Neden mi? Hayat, özellikle büyük şehirlerde hızlı bir şekilde akıp giderken; çoğu zaman verilen selamı alma konusunda maalesef pek duyarlı olduğumuz söylenemez. Koşuşturma içindeyken, etrafımızda olup bitenlerin farkında olmuyoruz. 

Yalnızlık ile yalnızlık duygusu, farklı anlamlar ifade etmektedir. Çünkü bazı durumlarda yalnız kalmak istediğimiz olmuştur. Yalnızlık duygusu ise, farklı durumların ortaya çıkmasına sebep olmaktadır.

Yalnız kalma isteği bizlere kendimizi iyi hissettirecek geçici süredir. Yorucu bir iş gününün ardından, kalabalık bir ortamın stresinden uzaklaşmak gibi sebeplerden dolayı yalnız kalmaya ihtiyaç duyduğumuz anlar vardır. Bu anların, çoğu zaman bizlerin dinlenmesi için gerekli olduğunu kabul etmeyen olmaz, diye düşünüyorum. Buna bir ev hanımının, annenin, genç, yaşlı herkesin ihtiyacı vardır.

Hayatın koşuşturması arasında bir çay, kahve eşliğinde sessizce bir köşede (muhtemelen evimizde) kitap okumanın, gözümüzü kapatıp güzel şeylerin hayalini kurmanın keyfi, yalnız olma isteğinin önemli bir sebebidir. Bu örnekleri çoğaltmamız mümkün. Herkesin yalnız kalma isteği, farklıdır.

Gelelim kendini yalnız hissetme duygusuna. Asıl yıpratıcı olan budur. Sosyal bir varlık olarak yaratılan insan, yaşayabilmek için, başkalarının yardımına muhtaç durumdadır. Sofrasına gelen ekmeğin, sebze ve meyvenin, giydiği kıyafetlerin, ayakkabının vs. gibi ihtiyaçlarının giderilmesi için, bir çok kişinin emeği gereklidir.

Fakat ihtiyaç duyduğumuz şeyler; sadece maddi şeylerle sınırlı değildir. Gözümüzle görmediğimiz, onların da beslenmesi gerektiğini, eksikliğinde anladığımız duygularımız var elbette. Akıl, ruh gibi ‘’manevi duygular‘ ’olarak nitelendirdiğimiz bu duygularımızın da sağlıklı olması demek, yaşam kalitemizin artması demektir. Kaliteli bir yaşamın temeli hem beden hem de ruh sağlığımızın yerinde olmasına bağlıdır. Kundaktaki bebek ilgi istediği gibi; yaşlı insanlarda bu ilgiye muhtaçlardır.

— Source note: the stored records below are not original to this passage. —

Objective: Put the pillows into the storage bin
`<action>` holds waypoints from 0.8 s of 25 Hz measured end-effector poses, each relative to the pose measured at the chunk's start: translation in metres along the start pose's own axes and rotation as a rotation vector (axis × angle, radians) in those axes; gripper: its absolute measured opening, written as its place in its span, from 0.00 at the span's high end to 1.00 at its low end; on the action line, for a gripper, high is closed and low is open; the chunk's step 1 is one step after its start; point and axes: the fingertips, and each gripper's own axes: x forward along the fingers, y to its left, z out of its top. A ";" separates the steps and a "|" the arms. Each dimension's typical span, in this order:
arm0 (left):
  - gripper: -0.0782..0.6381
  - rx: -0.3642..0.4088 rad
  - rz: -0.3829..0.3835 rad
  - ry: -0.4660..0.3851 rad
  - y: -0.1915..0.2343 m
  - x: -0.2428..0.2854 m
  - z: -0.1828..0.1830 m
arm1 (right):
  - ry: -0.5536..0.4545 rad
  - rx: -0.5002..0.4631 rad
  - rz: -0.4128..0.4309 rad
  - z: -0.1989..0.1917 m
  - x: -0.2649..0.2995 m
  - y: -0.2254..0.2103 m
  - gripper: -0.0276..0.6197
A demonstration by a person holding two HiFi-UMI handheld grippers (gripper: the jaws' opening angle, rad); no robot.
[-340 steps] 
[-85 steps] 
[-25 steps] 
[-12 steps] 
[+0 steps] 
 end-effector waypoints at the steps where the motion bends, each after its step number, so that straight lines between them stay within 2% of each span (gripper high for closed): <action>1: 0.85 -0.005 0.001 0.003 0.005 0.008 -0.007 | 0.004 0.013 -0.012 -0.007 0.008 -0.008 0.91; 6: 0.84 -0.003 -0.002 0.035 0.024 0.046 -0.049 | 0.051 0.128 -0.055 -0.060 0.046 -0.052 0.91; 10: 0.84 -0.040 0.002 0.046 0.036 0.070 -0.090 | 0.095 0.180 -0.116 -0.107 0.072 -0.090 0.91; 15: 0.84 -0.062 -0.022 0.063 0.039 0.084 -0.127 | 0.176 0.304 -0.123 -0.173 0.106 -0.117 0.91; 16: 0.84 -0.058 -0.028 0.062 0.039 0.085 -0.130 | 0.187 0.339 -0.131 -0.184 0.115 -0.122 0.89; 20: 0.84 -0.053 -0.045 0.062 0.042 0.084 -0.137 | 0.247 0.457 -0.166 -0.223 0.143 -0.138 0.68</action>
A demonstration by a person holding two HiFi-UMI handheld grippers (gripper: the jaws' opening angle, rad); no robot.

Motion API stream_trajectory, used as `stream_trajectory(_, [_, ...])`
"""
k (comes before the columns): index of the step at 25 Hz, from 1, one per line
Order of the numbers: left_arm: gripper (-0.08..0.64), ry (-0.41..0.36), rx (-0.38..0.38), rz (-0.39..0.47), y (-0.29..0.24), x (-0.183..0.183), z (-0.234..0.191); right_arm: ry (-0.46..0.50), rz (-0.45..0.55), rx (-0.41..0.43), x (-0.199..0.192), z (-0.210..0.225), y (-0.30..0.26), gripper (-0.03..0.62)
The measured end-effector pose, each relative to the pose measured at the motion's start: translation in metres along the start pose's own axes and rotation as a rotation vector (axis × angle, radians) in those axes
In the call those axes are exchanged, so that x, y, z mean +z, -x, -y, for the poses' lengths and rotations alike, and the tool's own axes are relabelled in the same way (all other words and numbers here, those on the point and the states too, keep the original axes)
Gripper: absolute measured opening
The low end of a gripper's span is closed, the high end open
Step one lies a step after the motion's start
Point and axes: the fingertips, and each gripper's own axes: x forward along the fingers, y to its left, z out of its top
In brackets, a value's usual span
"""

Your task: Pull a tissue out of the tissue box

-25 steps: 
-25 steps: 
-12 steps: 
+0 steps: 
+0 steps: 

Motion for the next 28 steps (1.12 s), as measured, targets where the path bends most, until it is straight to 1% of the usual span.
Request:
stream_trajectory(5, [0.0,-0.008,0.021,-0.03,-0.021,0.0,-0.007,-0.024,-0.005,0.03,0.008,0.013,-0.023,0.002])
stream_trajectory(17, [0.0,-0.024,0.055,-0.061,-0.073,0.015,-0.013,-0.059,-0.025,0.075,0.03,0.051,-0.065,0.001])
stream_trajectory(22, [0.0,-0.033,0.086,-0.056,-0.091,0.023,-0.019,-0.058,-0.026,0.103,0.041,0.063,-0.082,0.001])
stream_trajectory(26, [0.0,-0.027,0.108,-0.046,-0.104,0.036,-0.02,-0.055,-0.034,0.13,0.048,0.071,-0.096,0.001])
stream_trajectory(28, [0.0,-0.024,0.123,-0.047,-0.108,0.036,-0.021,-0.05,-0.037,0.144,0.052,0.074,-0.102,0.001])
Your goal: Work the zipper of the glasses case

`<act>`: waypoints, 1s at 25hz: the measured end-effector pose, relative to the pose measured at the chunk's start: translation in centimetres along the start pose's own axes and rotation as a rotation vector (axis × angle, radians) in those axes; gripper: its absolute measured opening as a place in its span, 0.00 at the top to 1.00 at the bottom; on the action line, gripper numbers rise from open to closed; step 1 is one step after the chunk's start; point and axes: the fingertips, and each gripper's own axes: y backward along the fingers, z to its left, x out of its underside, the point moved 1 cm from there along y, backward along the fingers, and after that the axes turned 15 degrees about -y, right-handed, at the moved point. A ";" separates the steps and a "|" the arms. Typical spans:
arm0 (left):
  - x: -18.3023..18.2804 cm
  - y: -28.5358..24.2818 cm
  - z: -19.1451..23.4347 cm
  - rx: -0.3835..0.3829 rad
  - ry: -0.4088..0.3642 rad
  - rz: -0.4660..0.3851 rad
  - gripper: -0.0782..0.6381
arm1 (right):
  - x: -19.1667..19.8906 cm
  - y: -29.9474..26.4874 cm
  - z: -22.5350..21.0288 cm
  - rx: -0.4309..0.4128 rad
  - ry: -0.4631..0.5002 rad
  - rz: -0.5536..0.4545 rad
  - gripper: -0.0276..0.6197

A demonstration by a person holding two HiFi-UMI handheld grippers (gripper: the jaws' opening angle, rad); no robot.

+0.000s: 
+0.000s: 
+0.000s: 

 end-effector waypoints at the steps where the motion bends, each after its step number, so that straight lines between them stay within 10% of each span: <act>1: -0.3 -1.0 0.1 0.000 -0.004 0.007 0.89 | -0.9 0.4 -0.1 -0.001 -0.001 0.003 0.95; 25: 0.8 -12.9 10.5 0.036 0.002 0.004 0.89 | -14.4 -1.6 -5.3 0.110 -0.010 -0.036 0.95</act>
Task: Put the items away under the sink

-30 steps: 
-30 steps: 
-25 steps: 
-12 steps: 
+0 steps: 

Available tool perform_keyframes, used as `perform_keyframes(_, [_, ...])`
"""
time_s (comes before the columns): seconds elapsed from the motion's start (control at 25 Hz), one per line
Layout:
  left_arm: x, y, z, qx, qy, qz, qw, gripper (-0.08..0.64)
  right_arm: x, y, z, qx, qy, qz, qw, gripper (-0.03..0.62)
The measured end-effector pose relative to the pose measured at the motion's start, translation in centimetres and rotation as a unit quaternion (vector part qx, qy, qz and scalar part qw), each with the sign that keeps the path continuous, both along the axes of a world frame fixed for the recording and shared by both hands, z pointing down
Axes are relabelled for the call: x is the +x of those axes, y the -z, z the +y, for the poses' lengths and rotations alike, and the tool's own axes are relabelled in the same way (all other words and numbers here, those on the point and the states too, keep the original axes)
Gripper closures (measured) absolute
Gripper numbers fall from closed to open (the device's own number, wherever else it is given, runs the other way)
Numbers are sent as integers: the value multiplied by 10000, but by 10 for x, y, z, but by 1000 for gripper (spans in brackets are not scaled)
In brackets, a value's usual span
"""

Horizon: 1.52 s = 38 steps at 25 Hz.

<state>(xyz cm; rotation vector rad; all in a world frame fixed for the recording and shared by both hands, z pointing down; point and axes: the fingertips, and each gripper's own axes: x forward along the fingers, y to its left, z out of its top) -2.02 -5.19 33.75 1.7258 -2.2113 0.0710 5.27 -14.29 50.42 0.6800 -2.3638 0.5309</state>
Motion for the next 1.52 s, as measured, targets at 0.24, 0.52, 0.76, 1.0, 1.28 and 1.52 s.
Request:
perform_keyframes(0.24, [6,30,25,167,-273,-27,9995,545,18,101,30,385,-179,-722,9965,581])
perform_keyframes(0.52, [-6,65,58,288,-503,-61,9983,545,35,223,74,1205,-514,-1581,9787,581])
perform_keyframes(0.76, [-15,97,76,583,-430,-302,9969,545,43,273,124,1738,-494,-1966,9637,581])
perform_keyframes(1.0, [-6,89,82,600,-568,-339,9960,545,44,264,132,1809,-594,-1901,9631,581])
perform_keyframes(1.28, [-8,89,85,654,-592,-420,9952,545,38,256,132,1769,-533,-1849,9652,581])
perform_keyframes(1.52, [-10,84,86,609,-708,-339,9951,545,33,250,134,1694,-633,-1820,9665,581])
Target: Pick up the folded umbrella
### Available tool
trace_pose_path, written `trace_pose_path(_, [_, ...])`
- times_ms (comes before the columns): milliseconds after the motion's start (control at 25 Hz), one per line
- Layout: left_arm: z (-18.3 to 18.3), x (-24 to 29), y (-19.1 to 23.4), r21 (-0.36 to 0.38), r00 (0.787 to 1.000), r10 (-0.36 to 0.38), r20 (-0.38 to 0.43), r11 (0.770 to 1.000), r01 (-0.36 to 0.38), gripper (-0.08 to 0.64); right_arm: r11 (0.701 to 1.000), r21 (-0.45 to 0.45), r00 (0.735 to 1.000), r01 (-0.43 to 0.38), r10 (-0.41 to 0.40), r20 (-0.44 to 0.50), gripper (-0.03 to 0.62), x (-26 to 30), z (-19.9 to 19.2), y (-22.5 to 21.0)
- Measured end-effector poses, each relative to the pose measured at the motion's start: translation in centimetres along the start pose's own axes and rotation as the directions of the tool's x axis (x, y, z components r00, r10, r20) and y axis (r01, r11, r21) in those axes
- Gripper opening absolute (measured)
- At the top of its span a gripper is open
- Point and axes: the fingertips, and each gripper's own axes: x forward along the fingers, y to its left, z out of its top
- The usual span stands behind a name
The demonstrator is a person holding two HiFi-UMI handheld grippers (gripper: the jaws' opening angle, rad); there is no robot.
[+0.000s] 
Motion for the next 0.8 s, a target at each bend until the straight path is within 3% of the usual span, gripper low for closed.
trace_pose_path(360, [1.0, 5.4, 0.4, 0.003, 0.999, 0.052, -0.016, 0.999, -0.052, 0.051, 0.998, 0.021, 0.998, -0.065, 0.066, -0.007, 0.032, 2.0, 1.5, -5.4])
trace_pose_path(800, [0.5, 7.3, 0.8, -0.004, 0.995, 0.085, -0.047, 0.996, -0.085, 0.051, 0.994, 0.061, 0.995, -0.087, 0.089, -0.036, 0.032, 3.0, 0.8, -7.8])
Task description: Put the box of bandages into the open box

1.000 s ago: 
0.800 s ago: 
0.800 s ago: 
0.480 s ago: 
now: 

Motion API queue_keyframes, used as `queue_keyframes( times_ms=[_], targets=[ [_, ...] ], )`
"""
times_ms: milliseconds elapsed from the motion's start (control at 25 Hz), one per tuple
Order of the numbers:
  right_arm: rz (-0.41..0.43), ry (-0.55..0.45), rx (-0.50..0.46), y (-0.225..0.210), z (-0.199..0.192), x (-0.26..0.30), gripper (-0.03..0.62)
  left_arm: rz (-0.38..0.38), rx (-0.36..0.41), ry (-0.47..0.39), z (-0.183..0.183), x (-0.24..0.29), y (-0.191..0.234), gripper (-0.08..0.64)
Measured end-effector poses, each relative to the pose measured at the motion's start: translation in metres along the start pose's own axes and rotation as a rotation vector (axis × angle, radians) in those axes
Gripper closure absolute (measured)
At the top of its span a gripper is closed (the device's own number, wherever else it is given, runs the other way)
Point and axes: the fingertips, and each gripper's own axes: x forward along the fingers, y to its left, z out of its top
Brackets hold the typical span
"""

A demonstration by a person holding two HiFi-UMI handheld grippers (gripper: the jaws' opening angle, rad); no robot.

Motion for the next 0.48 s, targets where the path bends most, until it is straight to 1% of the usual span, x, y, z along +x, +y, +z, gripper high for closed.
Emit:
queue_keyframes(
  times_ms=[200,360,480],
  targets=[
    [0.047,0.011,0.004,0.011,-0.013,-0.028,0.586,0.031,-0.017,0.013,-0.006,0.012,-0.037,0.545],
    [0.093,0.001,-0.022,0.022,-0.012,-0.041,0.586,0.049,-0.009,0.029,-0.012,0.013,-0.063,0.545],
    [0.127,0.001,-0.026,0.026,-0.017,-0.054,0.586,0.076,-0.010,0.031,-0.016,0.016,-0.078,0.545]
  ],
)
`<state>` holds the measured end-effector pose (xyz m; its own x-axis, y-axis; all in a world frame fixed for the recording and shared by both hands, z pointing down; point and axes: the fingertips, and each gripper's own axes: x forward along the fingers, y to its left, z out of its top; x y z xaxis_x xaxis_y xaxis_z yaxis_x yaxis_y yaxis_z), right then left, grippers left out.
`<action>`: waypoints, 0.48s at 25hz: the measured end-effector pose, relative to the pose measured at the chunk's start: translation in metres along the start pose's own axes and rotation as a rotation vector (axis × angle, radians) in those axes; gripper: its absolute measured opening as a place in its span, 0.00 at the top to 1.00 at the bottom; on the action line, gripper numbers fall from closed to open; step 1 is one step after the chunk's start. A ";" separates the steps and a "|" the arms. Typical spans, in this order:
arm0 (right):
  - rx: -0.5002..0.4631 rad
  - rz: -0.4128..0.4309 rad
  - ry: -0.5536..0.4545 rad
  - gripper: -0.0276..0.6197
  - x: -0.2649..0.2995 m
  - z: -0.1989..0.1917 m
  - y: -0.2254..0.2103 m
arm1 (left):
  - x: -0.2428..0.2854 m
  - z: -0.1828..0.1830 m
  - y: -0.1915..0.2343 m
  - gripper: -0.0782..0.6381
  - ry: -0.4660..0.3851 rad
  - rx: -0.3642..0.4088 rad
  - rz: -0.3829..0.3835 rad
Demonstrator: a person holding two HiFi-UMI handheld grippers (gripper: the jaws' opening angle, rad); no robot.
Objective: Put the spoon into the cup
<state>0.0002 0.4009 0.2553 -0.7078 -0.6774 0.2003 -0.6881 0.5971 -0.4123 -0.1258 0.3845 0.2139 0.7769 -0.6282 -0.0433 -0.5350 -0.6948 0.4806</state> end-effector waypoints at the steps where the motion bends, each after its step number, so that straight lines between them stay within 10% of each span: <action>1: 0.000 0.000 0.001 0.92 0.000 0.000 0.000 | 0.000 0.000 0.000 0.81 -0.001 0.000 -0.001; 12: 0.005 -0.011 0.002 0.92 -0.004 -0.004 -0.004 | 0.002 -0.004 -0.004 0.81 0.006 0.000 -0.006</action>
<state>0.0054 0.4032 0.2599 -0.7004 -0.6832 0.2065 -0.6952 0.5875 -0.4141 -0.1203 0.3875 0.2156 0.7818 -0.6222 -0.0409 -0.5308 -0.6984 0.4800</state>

Saksıda yetişen bir çiçeğin gelişmesi için su ne kadar önemli ise; ilgi ve sevgi de o nispette değerlidir. Çiçeği sularken veya daha sonrasında sevgi sözcükleri eşliğinde yapraklarını okşamak, sevgi dili ile konuşmak onlara çok iyi gelmektedir. Buna birçok kez şahit olmuşumdur. Onların iyi olmasıyla, ben de çok mutlu oluyorum.

Tıpkı bunun gibi; Hayatı paylaştığımız sokak hayvanları başta olmak üzere, tüm canlılara göstermek durumunda olduğumuz sevgiyi, şefkati, merhameti ‘’insan‘’ denilen, varlığa gösteremezsek, gerçek mana da insanlığımızın gereğini yerine getirmemiş oluruz. 

Rabbimiz, biz insanları, yeryüzünün halifesi olarak yaratmış ve kendine muhatap kabul etmiştir. Hal böyleyken, içinde yaşadığımız toplumda birbirimizi görmezden gelerek yaşamak, doğru değildir. Güler yüzle süsleyeceğimiz bir merhaba ile hayatlarına küçücük de olsa dokunduğumuz insanların mutluluğuna vesile olmak, inanın bize de iyi gelecektir. Yeter ki içten bir merhaba diyelim, selam verelim, gülümsemeyi,  unutmadan!

Hangi yaşta olursak olalım bu ilgiye, insan olarak çok daha fazla muhtacız. Bu ilginin aile fertleri arasında başlayıp; topluma yayılması gerekir. Mutlu aile, mutlu toplum demektir.

Yalnızlık duygusunu yaşadığımız bazı durumlar vardır.

Çeşitli sebeplerden dolayı çocuk yuvasına bırakılmış çocuklar, huzur evinde, bakım merkezlerinde kalmak zorunda olan yaşlılarımız, kalabalıklar içinde yalnızlık duygusunu en üst seviyede yaşayanların başında gelmektedirler. Çocukları ve torunları ile geçirecekleri anların mutluluğunu, en konforlu huzur evinin vereceğini düşünmek doğru olmaz. Çocuklar da hakeza.

Yalnızlık duygusunun sebep olduğu durumlardan biri de sağlık sorunlarıdır. Bu duygunun sebep olduğu stresten dolayı, vücudun bağışıklık sistemi de ciddi oranda zarar görmektedir. Strese bağlı hormon dengesinin bozulması ile birçok hastalık ortaya çıkmaktadır. 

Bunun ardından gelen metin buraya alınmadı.